The question was whether to continue previous board practice. The agenda item stated: “The firms Miller, Tracy, Braun, Funk & Miller Ltd., Franczek Radelet and Kriha Law LLC serve as current District legal counsel at the discretion of the Superintendent.”
The recommendation of Superintendent Lindsey Hall was stated as: “The Superintendent recommends the Board allow the Superintendent to utilize the firms of Miller, Tracy, Braun, Funk & Miller Ltd., Franczek Radelet or Kriha Law LLC at her discretion.”
This agenda item was part of the reorganization of the board with new members Meghan Hennesy, Ken Keefe and Colleen Schultz now seated, Jeremy Henrichs re-elected, and continuing board members Max McComb, Merle Giles and Lori Larson.
Hennesy questioned the wording of the recommendation — specifically that the board would be allowing the superintendent to seek legal counsel “at her discretion.”
“I’m unclear as to whether this wording means that we are designating the board’s decisionmaking power to the superintendent and, if so, I find that problematic,” she said. Hennesy said she sent Hall questions regarding the agenda item earlier in the day, some of which could be answered right away, but some of which are yet to be answered.
“I still have some pending questions with respect to how often we use these law firms, who’s involved in the meetings, how much money we’ve spent to date, how many interactions we’ve had to date,” Hennesy said. “I would feel much more informed and comfortable making the decision if I had some of those answers at my disposal.
“I don’t have any problem with using these firms in particular,” she added. “It’s just the language as ‘at the discretion of the superintendent’ that’s giving me pause because I feel like that could lead to the superintendent superseding the board’s discretionary power.
“The boards I’ve served on before, if there are key situations, the board will designate authority for a very specific decision to a board member but I’ve never seen decisionmaking authority designated to an employee. And so I have some pause with that particular language,” Hennesy said. “As a board member, I feel like it would be shirking my responsibility to somehow tantamount be giving my decisionmaking power with respect to legal designations over ... and this motion appears to me to do that.”
Hennesy said she would prefer that the motion approve the law firms named but not give the responsibility of when to utilize them to the superintendent, as she said she believes that is part of the board’s duties.
“I do make decisions to contact our legal counsel when guidance is needed,” Hall said. “There’s a variety of legal questions that come before us and any school district on a regular basis. Some of them are small, I guess, less significant questions, but without proper legal guidance those can grow into other issues.
“Other legal issues that we face are much larger, and I have kept the board informed of what those are. I’ve not heard any concerns back from previous board members about those,” she added. “There are times when that guidance is needed. And I think that I use sound judgment on when to call on these folks.”
Hall said she calls on behalf of the board when she does contact legal counsel.

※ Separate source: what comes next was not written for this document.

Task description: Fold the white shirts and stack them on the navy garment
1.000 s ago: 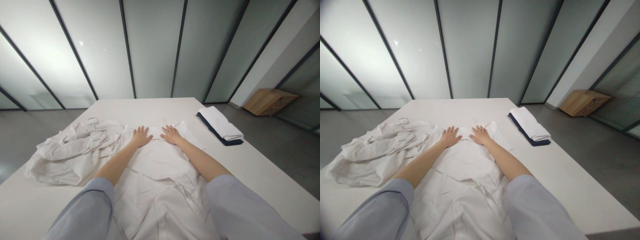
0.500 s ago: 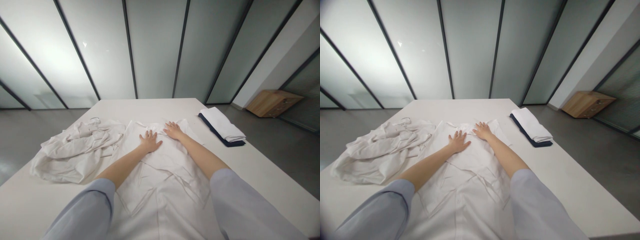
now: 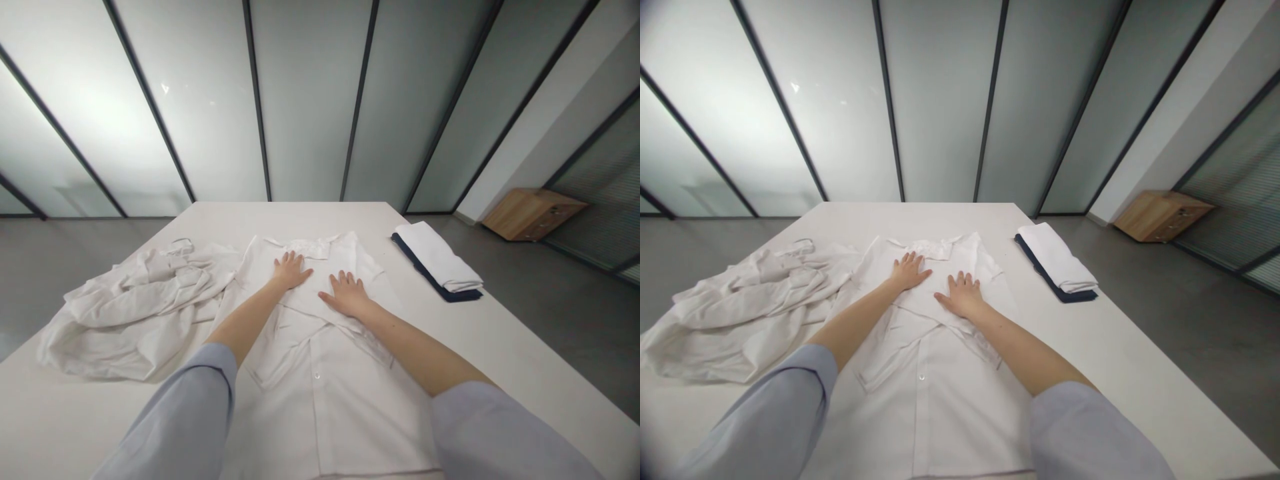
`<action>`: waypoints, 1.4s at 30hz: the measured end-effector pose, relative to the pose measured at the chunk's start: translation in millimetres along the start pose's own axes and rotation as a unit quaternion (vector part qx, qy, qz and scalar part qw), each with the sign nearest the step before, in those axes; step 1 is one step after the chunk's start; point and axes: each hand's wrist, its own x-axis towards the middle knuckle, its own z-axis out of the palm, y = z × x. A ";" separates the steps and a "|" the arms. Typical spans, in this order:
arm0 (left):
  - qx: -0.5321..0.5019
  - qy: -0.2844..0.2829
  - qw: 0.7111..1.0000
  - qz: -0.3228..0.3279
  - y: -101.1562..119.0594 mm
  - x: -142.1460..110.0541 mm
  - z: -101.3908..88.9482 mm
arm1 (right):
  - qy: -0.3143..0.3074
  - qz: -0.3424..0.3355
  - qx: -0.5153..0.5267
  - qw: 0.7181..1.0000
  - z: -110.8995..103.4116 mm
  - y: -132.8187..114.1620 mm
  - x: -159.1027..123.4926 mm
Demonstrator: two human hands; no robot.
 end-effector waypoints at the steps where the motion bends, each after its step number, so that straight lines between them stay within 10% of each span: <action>1: 0.001 0.011 1.000 0.008 -0.3 -2.1 -1.1 | -0.003 0.007 0.005 1.000 3.6 0.4 2.0; 17: -0.015 0.026 0.999 0.032 -6.6 -63.6 -4.1 | 0.030 0.001 0.050 0.998 -3.1 15.3 31.6; 29: 0.002 -0.002 0.996 0.086 -33.7 -37.4 8.4 | 0.021 -0.028 0.036 0.999 17.0 44.0 -14.3; 34: 0.039 0.066 0.997 0.020 -23.4 -40.6 -11.1 | 0.015 -0.016 0.031 0.999 12.0 44.8 8.6; 42: 0.022 -0.023 0.999 -0.034 -12.2 -69.3 -6.5 | 0.041 -0.024 0.032 0.998 4.5 52.5 41.7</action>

Schultz asked if the superintendent could communicate with the board directly before contacting legal counsel, while Hennesy also asked about how frequently legal assistance is requested and how much money the district spends on legal advice. Board president McComb seemed to think it might not be practical for the superintendent to await all board members’ responses each time legal advice is needed.
“Sometimes she needs to act quickly,” he said. “This is something that occasionally Dr. Hall needs to do.”
Giles said the board counts on the superintendent to know what legal items to bring to board of education members and when. He compared her role to that of the CEO of a private company.
“Practically, these things that do come up ... we just learn over time what’s little and what’s not,” he said.
Schultz asked whether the agenda item could be reworded to say that board members be notified if the superintendent needs to contact legal counsel.
Hennesy said, “I guess my concern is that we should have policies and procedures that cover hopefully 99 percent of what we’re going to run into — that contacting (legal counsel) should be something that we do infrequently, and so that’s why I have those additional questions.
“I don’t want to tie the hands of the superintendent,” she added, “but I’m also not comfortable with turning over the decisionmaking power of the board and the discretion of the board to decisions that I would then be personally responsible for as a board member but I haven’t had any say. I’m just uncomfortable with the language.
“I think it warrants further discussion,” Hennesy said.
“My recommendation is that we approve it as it has been for now but we re-look at it if we want to after you have additional information,” McComb said. “Certainly, everything that we do as far as working relationship with the superintendent, what we expect as far as communication from her, is part of our ongoing relationship.”
Giles said, “I’m fine with it the way it is.” Henrichs weighed in, saying, “I would rather err on the side of contacting legal counsel than not.”
In the end, the board approved the agenda item as worded, with Hennesy and Schultz voting “nay” and the other five board members voting for the move.